Carrier and BusConnection classes are (part of) separate aggregates. BusConnection is assigned to a Carrier and contains its CarrierId (separate aggregates are referenced only by id).

Everything is fine both in write model and read model during the normal flow of commands and events, but the problem appears when we want to rebuild/add new read model from scratch.

Many people suggests (e.g. akka-persistence library) that events are stored per aggregate in the event store. When the denormalizer asks for events to be replied he gets two independent stream of events from each of the aggregates.
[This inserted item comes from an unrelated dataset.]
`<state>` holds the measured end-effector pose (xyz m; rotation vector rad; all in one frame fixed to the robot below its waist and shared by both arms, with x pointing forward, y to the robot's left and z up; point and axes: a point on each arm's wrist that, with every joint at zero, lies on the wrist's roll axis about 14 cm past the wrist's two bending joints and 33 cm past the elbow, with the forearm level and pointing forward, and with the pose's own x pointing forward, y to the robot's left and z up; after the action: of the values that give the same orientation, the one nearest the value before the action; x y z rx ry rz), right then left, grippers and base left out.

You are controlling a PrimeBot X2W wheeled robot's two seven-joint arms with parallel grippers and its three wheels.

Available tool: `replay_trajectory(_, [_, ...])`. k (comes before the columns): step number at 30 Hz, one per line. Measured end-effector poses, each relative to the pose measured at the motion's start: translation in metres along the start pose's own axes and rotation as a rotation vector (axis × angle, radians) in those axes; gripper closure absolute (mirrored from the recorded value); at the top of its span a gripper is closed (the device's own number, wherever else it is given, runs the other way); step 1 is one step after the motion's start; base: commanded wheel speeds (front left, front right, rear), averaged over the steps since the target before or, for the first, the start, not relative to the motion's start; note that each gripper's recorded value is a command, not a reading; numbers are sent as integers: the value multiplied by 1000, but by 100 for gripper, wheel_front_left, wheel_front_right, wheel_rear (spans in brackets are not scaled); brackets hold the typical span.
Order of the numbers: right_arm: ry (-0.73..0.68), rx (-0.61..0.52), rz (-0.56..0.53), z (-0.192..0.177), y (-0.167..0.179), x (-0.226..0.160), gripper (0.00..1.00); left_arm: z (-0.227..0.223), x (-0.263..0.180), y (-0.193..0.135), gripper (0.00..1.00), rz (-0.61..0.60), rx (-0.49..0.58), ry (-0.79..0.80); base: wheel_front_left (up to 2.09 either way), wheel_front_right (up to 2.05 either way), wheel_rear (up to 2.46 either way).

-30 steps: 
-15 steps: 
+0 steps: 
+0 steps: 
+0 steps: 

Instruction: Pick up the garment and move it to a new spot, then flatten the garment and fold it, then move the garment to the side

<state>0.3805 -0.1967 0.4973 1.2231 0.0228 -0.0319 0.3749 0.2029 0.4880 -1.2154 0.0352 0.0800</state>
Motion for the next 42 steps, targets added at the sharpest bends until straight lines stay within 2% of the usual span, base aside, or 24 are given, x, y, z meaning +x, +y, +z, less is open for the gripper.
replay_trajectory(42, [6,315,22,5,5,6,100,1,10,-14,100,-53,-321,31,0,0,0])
The problem is that some events from different aggregates like in the example above needs to be replied in the same order they were added to the event store. That means we need some kind of causal dependencies / partial ordering.

And finally my questions:

  • Should I rethink my design of the domain (bad aggregate boundaries?) or
  • Do I need only to enforce the partial ordering?

If the latter, what is the most efficient way to do that?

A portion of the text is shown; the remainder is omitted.